* [PROBLEM STATEMENT]
Find the word "segment" in the records and copy every line where it occurs.
Start of TASK INPUT
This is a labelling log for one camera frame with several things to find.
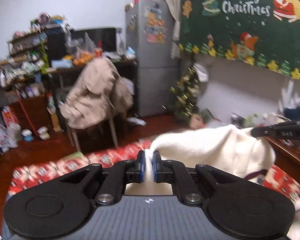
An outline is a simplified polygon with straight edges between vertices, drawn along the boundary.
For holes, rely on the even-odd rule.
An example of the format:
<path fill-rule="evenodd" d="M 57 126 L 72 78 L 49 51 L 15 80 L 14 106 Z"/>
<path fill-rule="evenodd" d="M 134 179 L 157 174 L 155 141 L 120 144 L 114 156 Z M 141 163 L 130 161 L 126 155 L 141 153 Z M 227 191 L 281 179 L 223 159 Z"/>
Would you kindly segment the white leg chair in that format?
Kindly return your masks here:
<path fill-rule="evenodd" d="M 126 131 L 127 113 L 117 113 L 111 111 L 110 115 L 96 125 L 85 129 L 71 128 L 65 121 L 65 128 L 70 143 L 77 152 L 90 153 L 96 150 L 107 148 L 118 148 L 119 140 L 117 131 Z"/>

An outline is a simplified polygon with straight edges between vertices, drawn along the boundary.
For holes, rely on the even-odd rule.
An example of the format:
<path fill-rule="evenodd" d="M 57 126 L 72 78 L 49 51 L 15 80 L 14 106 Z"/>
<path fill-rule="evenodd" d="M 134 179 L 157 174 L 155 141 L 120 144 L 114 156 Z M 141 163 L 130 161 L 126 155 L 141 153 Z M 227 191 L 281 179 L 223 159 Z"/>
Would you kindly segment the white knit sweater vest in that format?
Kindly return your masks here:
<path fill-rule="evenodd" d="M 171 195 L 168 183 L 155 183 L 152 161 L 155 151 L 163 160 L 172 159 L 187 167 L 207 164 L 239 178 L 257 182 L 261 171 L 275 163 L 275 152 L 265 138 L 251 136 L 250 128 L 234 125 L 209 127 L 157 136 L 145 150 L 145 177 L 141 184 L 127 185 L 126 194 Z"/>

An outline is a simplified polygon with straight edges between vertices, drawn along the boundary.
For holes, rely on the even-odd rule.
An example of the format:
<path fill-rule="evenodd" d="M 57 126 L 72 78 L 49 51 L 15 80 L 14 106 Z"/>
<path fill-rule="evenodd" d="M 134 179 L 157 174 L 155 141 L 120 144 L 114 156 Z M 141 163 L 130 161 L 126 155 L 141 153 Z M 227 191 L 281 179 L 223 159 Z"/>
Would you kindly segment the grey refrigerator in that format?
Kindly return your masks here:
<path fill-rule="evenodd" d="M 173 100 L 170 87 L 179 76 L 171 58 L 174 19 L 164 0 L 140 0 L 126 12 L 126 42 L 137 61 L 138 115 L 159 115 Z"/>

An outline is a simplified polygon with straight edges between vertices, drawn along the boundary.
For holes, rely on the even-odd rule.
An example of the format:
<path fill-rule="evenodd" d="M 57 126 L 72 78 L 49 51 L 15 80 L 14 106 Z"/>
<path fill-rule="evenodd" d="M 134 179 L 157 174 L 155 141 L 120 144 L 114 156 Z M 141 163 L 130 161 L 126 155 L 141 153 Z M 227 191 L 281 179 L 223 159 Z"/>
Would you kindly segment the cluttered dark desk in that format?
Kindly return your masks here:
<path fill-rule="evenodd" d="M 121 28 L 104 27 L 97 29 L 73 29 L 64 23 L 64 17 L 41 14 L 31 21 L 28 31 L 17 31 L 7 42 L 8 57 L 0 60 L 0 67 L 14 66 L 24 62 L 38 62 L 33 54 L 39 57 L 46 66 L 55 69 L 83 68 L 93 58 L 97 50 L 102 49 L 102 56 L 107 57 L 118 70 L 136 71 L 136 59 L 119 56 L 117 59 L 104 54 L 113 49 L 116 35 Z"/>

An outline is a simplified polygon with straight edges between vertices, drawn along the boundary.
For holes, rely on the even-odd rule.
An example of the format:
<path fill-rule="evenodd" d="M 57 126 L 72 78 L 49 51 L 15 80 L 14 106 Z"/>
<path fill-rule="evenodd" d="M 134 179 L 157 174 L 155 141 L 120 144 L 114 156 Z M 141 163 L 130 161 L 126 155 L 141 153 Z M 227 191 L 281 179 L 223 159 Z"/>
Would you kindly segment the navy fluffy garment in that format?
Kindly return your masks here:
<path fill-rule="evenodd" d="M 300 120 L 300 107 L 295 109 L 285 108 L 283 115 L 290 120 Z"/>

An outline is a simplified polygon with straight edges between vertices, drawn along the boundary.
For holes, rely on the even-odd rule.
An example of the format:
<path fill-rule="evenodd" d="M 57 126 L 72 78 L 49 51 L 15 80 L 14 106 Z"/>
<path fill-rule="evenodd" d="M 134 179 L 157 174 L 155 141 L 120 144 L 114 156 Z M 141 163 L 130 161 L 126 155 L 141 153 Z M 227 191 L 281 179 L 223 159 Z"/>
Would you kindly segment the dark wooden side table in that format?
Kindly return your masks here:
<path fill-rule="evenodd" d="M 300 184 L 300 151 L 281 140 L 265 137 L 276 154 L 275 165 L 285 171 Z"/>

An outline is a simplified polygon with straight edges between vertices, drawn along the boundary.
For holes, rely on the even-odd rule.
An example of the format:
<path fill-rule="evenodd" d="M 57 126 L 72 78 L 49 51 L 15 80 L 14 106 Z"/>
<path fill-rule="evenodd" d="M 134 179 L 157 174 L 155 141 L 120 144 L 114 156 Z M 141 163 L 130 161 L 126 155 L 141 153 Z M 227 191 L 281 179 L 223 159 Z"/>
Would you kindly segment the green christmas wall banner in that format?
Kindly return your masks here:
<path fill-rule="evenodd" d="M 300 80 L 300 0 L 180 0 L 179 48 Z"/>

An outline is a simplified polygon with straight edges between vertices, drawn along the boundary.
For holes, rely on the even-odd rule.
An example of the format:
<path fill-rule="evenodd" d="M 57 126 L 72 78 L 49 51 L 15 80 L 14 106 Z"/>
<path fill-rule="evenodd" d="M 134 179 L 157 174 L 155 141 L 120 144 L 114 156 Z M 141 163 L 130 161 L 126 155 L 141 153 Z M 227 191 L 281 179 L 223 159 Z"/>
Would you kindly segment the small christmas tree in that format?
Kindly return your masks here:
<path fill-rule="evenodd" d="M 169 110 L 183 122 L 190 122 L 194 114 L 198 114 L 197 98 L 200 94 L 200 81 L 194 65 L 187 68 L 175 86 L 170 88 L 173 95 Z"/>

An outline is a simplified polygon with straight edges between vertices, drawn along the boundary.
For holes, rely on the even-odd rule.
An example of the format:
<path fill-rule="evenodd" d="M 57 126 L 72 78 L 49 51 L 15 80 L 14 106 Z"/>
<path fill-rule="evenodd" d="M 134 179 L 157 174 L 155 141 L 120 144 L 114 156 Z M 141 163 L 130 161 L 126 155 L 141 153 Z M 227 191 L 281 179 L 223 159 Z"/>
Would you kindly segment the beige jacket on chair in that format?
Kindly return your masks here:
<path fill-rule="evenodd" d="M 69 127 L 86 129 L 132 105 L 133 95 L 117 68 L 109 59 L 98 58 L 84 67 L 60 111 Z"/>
End of TASK INPUT
* [EXERCISE RESPONSE]
Would you kindly segment the white leg chair in that format?
Would you kindly segment the white knit sweater vest in that format?
Would you kindly segment the grey refrigerator in that format?
Would you kindly segment the cluttered dark desk in that format?
Would you kindly segment the navy fluffy garment in that format?
Would you kindly segment the dark wooden side table in that format?
Would you kindly segment the green christmas wall banner in that format?
Would you kindly segment the small christmas tree in that format?
Would you kindly segment the beige jacket on chair in that format?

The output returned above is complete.